Смотрю на Раневскую, и страшно за нее. Кажется, она упадет при первом самостоятельном шаге. Ее надо вести под руки, как вели мы ее только что. Но она уже не народная артистка, а нянька Филицата. И некому помочь ей. Она сама всем вечная помощница и защитница. Колокольный звон усиливается, растет. Черная щель разрезала занавес. Щель увеличивается, открывается громадное пространство зрительного зала. И... вместо черноты ослепительный свет прожекторов. Костырева пошла по диагонали к авансцене: «Что ты мне сказала! Что ты мне сказала!» Раневская – уже не Раневская, а кто-то другой, с другим лицом, с утиной походочкой враскачку, с глазами, уставленными в пол, с указующим перстом вытянутой руки – тронулась вслед, на сцену. И сразу – овация зала!

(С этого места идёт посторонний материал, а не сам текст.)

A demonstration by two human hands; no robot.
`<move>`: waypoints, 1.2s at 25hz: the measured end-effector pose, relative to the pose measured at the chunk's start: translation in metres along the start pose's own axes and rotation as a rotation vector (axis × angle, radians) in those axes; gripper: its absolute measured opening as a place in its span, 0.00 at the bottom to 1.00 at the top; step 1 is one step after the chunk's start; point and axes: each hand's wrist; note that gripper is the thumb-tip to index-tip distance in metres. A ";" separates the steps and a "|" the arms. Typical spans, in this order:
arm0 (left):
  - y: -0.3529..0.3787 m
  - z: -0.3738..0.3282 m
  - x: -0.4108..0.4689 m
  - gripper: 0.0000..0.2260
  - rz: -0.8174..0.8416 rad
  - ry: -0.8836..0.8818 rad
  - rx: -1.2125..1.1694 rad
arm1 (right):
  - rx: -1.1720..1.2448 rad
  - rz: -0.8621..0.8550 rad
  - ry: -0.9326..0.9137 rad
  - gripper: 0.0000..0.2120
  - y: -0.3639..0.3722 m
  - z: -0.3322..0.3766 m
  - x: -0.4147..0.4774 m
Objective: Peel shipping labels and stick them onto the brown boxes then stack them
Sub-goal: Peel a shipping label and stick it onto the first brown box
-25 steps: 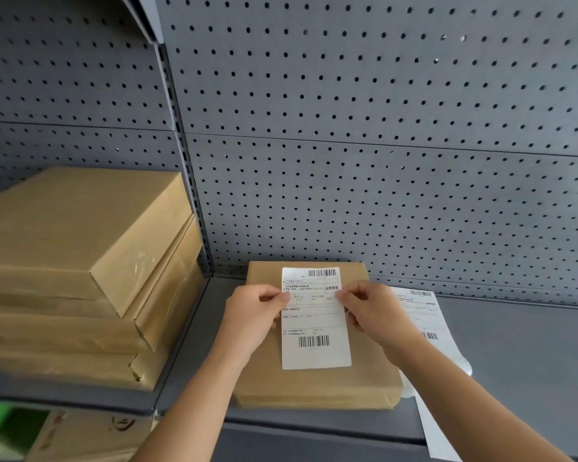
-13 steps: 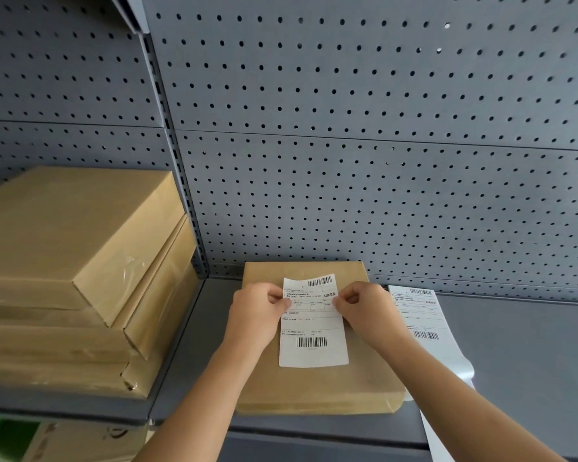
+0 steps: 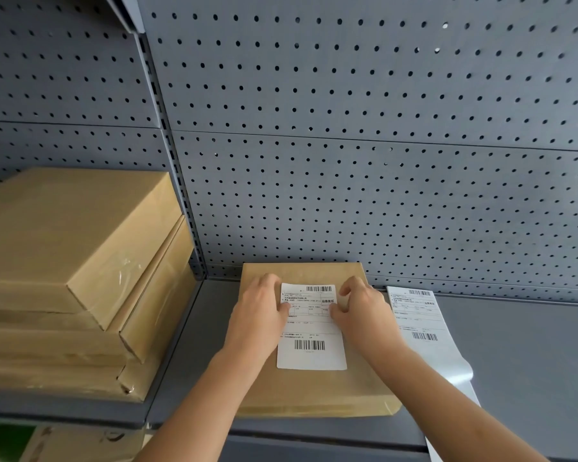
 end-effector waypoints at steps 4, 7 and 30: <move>0.003 0.004 0.000 0.23 0.059 0.317 0.053 | -0.094 -0.092 -0.366 0.16 0.006 0.003 -0.008; 0.009 0.006 0.001 0.25 0.225 0.420 0.181 | -0.100 0.054 -0.499 0.21 0.017 0.009 -0.013; -0.007 0.017 -0.038 0.26 0.303 0.478 0.303 | -0.203 0.243 -0.502 0.30 -0.002 0.011 -0.060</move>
Point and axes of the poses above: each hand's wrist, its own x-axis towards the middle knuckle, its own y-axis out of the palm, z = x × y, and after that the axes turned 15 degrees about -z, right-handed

«Зачем? Зачем они хлопают? Они любят меня? За что? Сколько лет мне кричали на улице мальчишки: „Муля, не нервируй меня!“ Хорошо одетые надушенные дамы протягивали ручку лодочкой и аккуратно сложенными губками, вместо того чтобы представиться, шептали: „Муля, не нервируй меня!“ Государственные деятели шли навстречу и, проявляя любовь и уважение к искусству, говорили доброжелательно: „Муля, не нервируй меня!“ Я не Муля. Я старая актриса и никого не хочу нервировать. Мне трудно видеть людей. Потому что все, кого я любила, кого боготворила, умерли. Столько людей аплодируют мне, а мне так одиноко. И еще... я боюсь забыть текст. Пока длится овация, я повторяю без конца вслух первую фразу: „И всегда так бывает, когда девушек запирают“ – на разные лады. Боже, как долго они аплодируют. Спасибо вам, дорогие мои. Но у меня уже кончаются силы, а роль все еще не началась... „И всегда так бывает, когда девушек запирают“. Нет, не так. Я не умею говорить одинаково. Я помню, как выходили под овацию великие актеры. Одни раскланивались, а потом начинали роль. Это было величественно. Но я не любила таких актеров. А когда овацию на выход устроили Станиславскому, он стоял растерянный и все пытался начать сквозь аплодисменты. Ему мешал успех. Я готова была молиться на него. „И всегда так бывает, когда девушек запирают“. Нянька добрая... Она любит свою воспитанницу, свою девочку. А на бабушку нянька злится ~ зачем запирает внучку... Поликсену... дорогую мою... „И всегда так бывает, когда девушек запирают“. Нянька раздражена. Или это я раздражена? „Муля, не нервируй меня!“ Я сама выдумала эту фразу. Я выдумала большинство фраз, которые потом повторяли, которыми дразнили меня. В сущности, я сыграла очень мало настоящих ролей. Какие-то кусочки, которые потом сама досочиняла. В Островском нельзя менять ни одного слова, ни одного! Я потому и забываю текст, что стараюсь сказать абсолютно точно, до запятой. А суфлера нет. А все кругом говорят бойко, но приблизительно. Не ценят слова. Не ценят слово. Не ценят Островского...
...И всегда так бывает, когда меня нервируют... Муля! Не запирай меня... Всегда так бывает».
А если бы Раневская вышла на сцену, как все обычные актеры, в нормальной заинтересованной тишине? Что было бы? Наверное, не было бы спектакля. Это могло значить только, что зал пуст, никого нет в зале. Последние двадцать лет, если не больше, она начинала свою роль (любую!) только после овации. Дружные аплодисменты благодарности. Просто за то, что видим ее. За все, что уже видели. И вот она с нами. И ничего больше не надо! – «Как не надо? А играть? А спектакль? А моя роль?» – Не надо, не важно, браво, браво! Почти абсурдная двойственность! Как будто перед началом романа стоит жирная точка и слово «конец».